§ **Exercise directions**:
In the records below, find the line that contains "(458, 65): 3.62", then transcribe it and every later line exactly, stopping at the final line.

[Record excerpts Boundary: Start]

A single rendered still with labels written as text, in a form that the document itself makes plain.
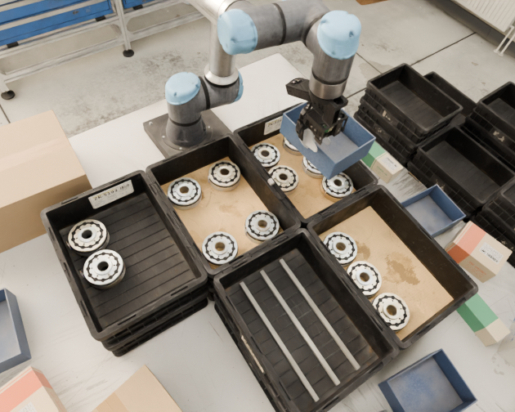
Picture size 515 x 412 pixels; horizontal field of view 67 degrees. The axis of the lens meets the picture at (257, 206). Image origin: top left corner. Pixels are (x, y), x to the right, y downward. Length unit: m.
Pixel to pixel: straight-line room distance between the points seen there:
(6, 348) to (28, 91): 2.00
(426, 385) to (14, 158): 1.37
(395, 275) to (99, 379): 0.88
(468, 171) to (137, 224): 1.68
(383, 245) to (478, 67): 2.63
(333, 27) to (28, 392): 1.07
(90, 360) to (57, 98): 1.99
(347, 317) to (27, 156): 1.04
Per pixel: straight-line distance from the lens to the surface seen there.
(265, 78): 1.83
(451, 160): 2.26
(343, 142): 1.11
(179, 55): 3.09
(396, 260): 1.25
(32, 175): 1.31
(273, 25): 0.78
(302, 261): 1.16
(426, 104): 2.31
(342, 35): 0.74
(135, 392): 1.03
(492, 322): 1.41
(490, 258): 1.49
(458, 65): 3.62
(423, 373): 1.32
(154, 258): 1.15
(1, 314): 1.36
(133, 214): 1.23
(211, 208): 1.22
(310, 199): 1.27
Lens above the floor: 1.87
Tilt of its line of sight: 58 degrees down
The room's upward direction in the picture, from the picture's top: 10 degrees clockwise

[Record excerpts Boundary: End]

§ **Output for this task**:
(458, 65): 3.62
(423, 373): 1.32
(154, 258): 1.15
(1, 314): 1.36
(133, 214): 1.23
(211, 208): 1.22
(310, 199): 1.27
Lens above the floor: 1.87
Tilt of its line of sight: 58 degrees down
The room's upward direction in the picture, from the picture's top: 10 degrees clockwise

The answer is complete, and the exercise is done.